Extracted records
——

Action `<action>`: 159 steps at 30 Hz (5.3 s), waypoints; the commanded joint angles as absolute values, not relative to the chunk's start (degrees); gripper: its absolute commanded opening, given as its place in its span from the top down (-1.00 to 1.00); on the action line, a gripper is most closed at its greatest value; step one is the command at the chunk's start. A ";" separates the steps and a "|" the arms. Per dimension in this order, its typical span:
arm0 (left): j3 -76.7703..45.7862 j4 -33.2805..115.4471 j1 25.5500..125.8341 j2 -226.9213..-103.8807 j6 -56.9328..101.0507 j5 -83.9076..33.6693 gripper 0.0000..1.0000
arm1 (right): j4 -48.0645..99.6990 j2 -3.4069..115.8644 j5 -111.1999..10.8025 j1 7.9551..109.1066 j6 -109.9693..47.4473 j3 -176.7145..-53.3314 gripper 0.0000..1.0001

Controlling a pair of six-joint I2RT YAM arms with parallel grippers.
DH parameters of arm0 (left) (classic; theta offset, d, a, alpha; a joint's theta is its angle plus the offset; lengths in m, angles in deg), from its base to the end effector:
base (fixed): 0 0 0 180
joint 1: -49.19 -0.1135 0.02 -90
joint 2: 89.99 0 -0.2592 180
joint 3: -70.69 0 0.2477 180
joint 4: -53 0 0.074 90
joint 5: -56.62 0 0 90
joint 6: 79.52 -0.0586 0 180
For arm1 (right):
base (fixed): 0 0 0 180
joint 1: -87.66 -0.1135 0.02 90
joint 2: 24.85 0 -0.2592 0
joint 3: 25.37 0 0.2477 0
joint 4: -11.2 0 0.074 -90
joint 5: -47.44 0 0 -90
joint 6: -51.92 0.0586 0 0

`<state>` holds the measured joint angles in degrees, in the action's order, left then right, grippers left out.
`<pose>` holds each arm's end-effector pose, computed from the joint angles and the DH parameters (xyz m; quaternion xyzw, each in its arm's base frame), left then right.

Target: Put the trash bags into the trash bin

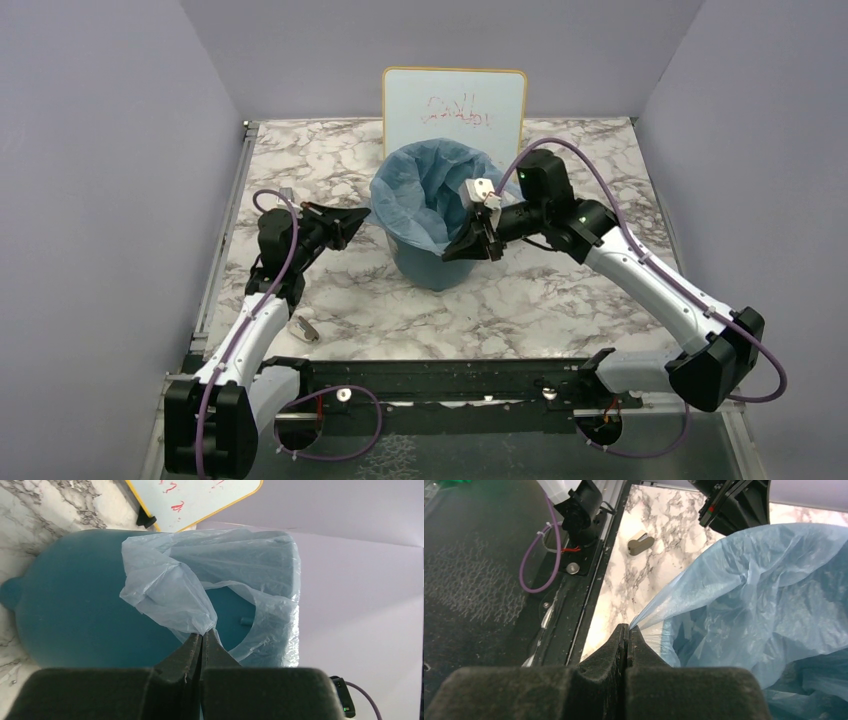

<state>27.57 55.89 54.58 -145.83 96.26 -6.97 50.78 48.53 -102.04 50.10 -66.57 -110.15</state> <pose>0.2372 -0.0486 0.2518 -0.3684 0.6639 -0.5701 0.3139 0.1913 0.2108 0.3618 -0.6197 0.4857 0.4595 0.4110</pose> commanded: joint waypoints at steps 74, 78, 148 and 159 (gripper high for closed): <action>23.67 45.18 54.38 -145.47 90.07 -7.21 1.00 | 53.84 30.06 -23.27 50.22 33.02 -97.74 0.12; 23.65 45.46 54.38 -146.02 90.02 -6.97 1.00 | 52.98 30.02 -22.56 50.22 33.08 -97.51 0.40; 22.62 43.90 54.38 -145.86 89.58 -5.42 1.00 | 39.62 26.95 -24.82 51.26 59.90 -84.30 0.99; 22.66 45.93 54.38 -146.27 88.75 -3.31 1.00 | 45.90 30.12 -26.62 51.76 46.11 -86.35 0.99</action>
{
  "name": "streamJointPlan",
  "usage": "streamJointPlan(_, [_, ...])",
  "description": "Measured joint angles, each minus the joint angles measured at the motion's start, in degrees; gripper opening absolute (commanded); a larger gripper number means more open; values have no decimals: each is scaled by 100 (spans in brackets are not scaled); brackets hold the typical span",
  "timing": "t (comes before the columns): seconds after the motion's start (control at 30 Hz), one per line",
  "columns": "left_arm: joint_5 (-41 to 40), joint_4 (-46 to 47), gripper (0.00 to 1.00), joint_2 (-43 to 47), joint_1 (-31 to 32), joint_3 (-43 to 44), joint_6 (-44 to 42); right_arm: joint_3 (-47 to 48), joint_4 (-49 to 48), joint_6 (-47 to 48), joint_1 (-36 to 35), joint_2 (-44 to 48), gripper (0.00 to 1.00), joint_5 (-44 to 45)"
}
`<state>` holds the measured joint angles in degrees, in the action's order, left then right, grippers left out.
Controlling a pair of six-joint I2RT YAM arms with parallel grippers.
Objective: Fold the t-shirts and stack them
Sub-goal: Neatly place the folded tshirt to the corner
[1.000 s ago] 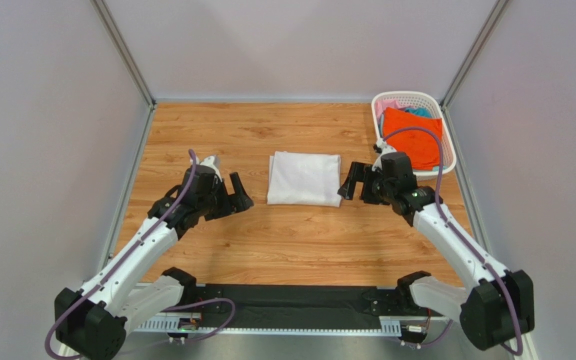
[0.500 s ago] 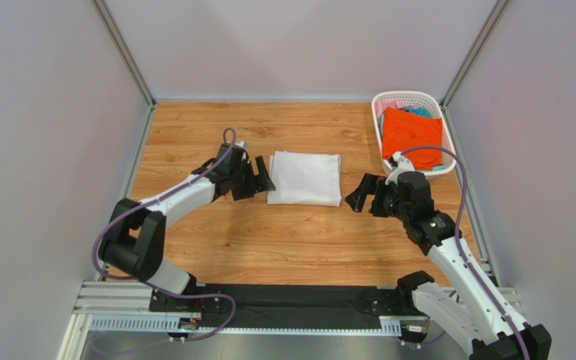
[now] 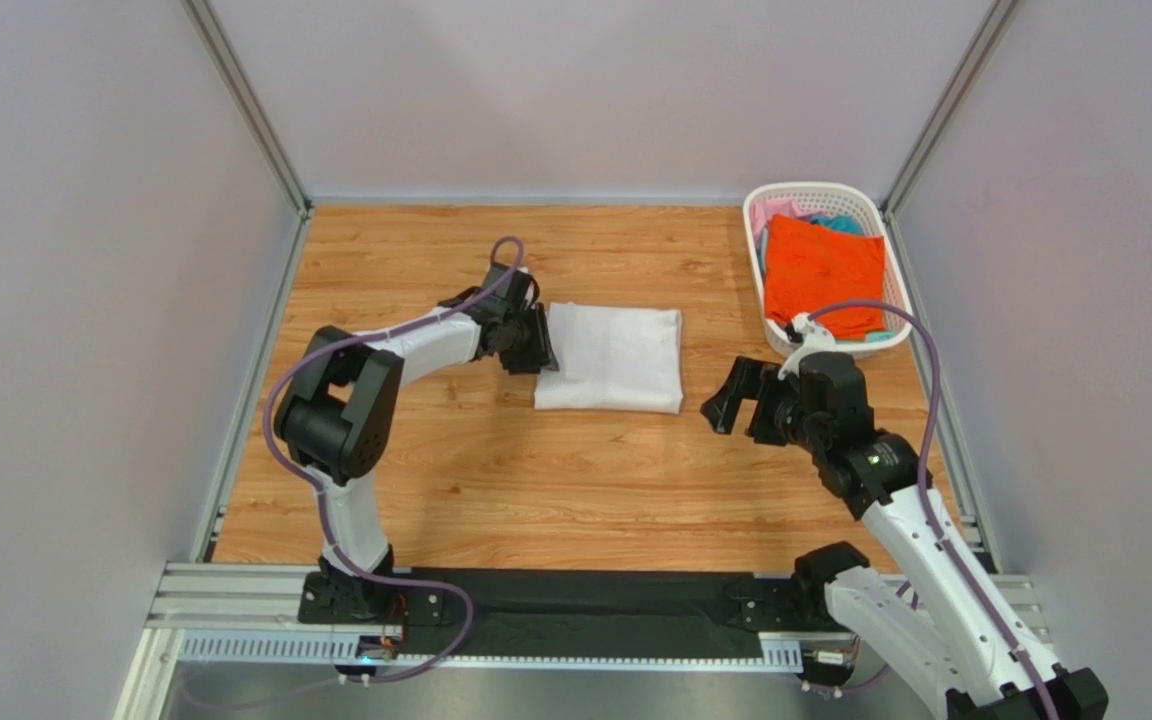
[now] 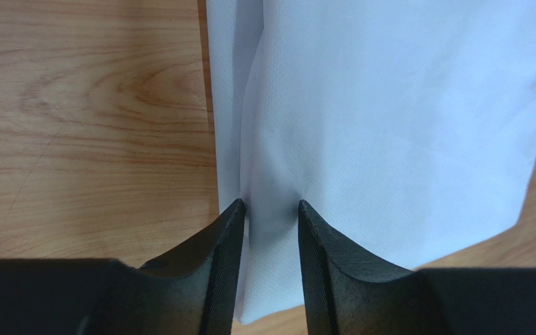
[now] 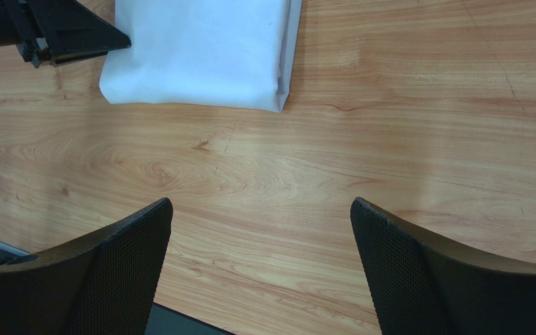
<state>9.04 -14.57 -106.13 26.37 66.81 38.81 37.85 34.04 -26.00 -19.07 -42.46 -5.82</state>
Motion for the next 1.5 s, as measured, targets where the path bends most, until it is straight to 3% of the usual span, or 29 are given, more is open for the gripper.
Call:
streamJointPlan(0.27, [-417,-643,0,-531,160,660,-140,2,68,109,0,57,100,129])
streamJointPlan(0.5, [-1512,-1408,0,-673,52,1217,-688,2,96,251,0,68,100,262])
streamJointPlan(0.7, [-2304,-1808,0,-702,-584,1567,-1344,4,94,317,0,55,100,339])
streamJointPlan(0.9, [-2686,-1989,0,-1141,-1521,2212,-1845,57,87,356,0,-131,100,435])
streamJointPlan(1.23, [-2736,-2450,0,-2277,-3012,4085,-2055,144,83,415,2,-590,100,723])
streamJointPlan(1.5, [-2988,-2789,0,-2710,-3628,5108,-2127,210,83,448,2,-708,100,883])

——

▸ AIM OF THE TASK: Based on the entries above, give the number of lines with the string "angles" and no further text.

▸ EXERCISE ANSWER: 6